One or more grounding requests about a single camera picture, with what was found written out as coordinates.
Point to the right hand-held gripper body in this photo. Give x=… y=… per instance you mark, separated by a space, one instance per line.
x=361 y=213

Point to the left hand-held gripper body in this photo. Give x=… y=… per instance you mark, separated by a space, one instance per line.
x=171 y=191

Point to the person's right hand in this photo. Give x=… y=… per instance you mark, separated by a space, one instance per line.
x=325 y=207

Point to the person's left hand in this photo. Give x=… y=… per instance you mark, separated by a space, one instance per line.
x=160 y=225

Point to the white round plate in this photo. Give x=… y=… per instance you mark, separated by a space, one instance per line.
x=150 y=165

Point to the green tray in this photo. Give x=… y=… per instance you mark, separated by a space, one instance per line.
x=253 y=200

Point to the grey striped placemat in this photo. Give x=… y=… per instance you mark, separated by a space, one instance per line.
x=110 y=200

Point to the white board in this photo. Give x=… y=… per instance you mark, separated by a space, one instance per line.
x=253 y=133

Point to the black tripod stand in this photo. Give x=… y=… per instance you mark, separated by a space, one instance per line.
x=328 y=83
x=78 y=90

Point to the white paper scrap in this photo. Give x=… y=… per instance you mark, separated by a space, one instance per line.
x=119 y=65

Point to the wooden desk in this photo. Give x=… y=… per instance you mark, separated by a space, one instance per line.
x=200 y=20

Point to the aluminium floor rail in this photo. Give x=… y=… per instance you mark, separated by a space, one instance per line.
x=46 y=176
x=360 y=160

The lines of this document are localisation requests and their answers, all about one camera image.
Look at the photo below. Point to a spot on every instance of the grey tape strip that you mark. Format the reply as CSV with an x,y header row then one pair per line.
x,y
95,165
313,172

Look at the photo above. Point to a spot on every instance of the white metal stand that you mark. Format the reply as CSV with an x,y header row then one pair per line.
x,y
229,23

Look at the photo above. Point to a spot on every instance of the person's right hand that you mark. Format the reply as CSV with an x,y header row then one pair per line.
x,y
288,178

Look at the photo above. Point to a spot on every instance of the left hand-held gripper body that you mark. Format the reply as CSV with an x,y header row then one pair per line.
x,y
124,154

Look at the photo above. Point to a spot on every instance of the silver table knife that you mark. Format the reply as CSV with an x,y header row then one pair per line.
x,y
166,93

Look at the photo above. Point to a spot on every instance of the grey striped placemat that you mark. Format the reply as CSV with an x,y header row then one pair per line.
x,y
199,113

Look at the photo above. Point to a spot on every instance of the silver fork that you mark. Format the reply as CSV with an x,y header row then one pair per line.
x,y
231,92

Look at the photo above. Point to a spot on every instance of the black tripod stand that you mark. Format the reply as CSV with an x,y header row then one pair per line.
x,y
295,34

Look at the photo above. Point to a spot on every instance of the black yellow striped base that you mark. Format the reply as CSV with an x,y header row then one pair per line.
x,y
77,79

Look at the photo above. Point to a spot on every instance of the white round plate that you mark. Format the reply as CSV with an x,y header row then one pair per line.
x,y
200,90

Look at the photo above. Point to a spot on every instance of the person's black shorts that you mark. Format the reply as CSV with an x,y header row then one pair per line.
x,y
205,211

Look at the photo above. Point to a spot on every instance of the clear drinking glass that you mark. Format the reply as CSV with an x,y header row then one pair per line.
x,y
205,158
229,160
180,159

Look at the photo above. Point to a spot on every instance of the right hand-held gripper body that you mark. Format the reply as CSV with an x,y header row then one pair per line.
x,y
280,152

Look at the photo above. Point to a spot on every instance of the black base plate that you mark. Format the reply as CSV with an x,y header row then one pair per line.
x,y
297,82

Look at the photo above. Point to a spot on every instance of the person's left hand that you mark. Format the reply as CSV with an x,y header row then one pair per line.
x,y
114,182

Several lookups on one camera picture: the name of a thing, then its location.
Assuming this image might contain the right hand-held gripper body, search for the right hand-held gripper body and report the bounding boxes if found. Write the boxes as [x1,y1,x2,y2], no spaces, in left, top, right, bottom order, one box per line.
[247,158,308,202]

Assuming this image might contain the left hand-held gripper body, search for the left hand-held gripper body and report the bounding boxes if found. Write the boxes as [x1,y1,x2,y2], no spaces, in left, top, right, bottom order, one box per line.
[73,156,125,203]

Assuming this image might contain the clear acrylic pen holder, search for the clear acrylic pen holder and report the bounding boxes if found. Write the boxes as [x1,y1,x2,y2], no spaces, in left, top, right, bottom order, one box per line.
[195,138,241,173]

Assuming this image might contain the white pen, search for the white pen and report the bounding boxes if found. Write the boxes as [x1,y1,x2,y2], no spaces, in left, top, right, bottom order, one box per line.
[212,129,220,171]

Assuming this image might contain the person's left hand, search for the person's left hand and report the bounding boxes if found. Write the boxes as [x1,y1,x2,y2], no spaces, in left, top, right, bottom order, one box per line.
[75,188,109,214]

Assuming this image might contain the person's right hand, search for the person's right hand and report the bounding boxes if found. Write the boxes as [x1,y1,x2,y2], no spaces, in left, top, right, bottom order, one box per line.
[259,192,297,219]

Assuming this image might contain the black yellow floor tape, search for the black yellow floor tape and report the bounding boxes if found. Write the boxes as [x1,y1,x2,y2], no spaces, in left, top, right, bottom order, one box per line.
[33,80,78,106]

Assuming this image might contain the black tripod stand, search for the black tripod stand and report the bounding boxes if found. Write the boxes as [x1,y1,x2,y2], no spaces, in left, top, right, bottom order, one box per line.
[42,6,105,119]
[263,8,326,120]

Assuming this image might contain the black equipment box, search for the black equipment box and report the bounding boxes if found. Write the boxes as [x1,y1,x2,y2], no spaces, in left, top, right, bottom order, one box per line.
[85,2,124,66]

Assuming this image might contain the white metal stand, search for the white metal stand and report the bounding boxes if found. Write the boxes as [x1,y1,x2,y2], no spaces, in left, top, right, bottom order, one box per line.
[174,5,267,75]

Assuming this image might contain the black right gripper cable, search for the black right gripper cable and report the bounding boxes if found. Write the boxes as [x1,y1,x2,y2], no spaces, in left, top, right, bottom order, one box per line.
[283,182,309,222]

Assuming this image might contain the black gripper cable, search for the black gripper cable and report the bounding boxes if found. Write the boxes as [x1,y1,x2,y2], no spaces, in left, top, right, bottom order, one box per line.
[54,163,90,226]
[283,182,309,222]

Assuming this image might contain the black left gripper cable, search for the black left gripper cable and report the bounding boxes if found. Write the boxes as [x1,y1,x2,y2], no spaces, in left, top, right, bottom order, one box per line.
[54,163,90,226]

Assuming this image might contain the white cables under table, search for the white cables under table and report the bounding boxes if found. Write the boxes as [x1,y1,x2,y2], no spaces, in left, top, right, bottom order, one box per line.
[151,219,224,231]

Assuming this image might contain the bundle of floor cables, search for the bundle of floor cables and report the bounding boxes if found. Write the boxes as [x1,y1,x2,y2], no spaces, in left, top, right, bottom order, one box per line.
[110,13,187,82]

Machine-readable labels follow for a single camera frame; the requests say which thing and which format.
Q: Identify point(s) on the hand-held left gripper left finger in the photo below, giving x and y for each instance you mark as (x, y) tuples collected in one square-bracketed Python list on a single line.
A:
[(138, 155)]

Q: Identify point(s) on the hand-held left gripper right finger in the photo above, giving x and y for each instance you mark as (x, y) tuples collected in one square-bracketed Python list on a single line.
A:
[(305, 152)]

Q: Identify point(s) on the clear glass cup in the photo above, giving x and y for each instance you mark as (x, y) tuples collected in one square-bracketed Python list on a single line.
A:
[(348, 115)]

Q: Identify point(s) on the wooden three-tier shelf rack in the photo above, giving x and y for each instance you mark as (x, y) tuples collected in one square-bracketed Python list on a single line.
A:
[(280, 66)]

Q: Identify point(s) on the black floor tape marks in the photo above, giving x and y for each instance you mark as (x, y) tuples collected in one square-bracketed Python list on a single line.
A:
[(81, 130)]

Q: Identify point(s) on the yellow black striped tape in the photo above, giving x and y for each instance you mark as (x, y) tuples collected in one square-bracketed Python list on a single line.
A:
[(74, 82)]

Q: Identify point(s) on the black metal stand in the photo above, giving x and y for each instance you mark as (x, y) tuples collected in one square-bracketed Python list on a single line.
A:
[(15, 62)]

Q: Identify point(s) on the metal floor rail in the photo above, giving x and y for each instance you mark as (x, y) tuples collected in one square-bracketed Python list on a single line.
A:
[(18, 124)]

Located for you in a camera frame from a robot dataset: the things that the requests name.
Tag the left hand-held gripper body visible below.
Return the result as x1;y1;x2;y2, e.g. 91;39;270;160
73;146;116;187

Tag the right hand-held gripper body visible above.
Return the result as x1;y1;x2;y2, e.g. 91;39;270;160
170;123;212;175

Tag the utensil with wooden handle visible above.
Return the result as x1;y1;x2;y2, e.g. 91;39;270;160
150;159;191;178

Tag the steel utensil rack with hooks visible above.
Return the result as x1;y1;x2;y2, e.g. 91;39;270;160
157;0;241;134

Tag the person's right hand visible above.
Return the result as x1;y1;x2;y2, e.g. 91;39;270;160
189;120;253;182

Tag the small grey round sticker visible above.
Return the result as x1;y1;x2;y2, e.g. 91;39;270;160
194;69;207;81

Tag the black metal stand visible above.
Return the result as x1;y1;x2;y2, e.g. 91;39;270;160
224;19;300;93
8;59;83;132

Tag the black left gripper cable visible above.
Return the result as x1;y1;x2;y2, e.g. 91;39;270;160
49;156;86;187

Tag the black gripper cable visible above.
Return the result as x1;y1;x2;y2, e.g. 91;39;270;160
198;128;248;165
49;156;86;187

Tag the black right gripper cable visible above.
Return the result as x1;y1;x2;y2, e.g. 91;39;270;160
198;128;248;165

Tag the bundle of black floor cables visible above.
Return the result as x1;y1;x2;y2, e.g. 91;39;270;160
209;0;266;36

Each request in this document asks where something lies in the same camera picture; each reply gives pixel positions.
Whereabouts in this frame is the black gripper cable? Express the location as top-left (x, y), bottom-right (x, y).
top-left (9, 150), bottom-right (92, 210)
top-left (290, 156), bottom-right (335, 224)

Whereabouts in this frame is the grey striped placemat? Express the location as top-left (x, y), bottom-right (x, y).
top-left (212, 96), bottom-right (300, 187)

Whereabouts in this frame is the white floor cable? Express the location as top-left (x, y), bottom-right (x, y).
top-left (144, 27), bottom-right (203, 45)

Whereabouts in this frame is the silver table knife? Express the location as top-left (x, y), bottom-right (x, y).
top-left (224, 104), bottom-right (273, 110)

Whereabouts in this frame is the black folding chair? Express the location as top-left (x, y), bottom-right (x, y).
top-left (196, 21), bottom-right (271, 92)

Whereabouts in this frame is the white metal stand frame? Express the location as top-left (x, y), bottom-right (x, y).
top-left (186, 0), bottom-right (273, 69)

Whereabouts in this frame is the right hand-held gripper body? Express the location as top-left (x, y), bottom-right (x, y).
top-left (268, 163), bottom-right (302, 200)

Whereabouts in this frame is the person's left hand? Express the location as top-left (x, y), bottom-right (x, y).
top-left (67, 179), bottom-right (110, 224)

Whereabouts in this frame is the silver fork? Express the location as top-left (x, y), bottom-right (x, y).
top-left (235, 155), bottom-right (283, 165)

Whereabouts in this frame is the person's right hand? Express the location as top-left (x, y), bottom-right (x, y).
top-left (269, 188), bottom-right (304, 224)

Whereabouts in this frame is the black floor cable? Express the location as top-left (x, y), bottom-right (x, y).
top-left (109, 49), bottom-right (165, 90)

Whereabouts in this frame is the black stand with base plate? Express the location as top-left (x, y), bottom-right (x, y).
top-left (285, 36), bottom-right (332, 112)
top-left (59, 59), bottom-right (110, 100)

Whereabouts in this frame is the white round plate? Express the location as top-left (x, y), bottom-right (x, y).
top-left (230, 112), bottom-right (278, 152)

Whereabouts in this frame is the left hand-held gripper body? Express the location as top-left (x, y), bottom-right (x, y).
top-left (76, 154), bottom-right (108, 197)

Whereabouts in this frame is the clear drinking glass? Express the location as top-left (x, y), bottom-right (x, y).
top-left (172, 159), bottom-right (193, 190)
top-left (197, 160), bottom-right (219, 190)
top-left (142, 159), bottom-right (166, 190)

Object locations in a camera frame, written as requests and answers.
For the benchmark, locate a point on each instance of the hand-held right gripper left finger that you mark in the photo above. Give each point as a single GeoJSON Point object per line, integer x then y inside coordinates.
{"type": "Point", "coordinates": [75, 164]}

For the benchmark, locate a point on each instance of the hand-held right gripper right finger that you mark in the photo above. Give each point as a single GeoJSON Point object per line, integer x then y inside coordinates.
^^^^^^^^
### YOUR INSTRUCTIONS
Check each line of the data above for the word "Identify" and say how many lines have it. Give the number alone.

### RESPONSE
8